Oleh: Prabowo Subianto [dikutip dari buku “Transformasi Strategis Bangsa: Menuju Indonesia Emas 2045”, halaman 45, edisi softcover ke-4]
Pada tahun 2020, ketika dunia berjuang dengan pandemi COVID-19, tidak ada yang mengantisipasi bahwa perang baru dapat pecah selama krisis seperti itu.
Namun, sebelum pandemi berakhir, tepatnya pada 24 Februari 2022, konflik bersenjata besar meletus di Eropa antara Rusia dan Ukraina. Konflik ini mengganggu stabilitas harga pangan dan energi global, karena kedua negara adalah produsen penting dari komoditas-komoditas penting tersebut.

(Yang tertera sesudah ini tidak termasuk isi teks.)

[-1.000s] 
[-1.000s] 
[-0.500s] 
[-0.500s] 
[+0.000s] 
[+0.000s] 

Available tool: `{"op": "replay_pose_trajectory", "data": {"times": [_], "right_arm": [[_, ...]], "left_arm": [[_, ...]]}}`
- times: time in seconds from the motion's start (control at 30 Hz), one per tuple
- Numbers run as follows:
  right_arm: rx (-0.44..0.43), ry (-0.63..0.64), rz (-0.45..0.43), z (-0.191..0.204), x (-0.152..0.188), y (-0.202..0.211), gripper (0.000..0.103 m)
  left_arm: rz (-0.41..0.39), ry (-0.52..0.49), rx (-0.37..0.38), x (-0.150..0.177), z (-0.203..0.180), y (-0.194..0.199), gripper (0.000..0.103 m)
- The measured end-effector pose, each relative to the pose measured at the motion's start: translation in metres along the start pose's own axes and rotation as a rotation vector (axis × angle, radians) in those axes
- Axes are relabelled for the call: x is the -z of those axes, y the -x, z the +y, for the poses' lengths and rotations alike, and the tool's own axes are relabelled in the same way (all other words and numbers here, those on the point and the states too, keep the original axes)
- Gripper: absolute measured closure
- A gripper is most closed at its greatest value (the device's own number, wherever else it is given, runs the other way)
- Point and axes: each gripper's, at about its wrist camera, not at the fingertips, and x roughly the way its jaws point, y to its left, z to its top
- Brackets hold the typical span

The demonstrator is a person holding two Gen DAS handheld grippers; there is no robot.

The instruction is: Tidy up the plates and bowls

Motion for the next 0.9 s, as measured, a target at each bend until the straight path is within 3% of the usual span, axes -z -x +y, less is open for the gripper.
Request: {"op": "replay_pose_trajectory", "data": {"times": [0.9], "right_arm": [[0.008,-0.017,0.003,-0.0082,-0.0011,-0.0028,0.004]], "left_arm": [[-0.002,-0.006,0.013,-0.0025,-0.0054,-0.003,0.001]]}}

Secara bersama-sama, Rusia dan Ukraina menyumbang 27% dari produksi gandum dunia. Indonesia, yang mengimpor 11 juta ton gandum setiap tahunnya untuk mie instan, roti, dan kebutuhan lainnya, juga mendapatkan sejumlah besar gandumnya dari kedua negara tersebut. Akibat perang yang mempengaruhi produksi dan keselamatan maritim, Indonesia dan negara-negara pengimpor gandum lainnya terpaksa mencari sumber alternatif.
Selain gandum, Rusia juga merupakan salah satu pengekspor utama bahan baku untuk pupuk. Negara tersebut menghasilkan 19% Kalium dunia, 14% Fosfor, dan 16% Nitrogen. Konflik antara Rusia dan Ukraina akhirnya meningkatkan harga pupuk global.
Dan kemudian ada energi. Rusia adalah eksportir minyak dan gas terbesar ketiga di dunia. Konflik berkepanjangan di Ukraina, yang sekarang diperparah oleh konflik bersenjata di Palestina, bisa lebih meningkatkan harga pangan dan energi dengan mengganggu fungsi lancar dari rantai pasok global.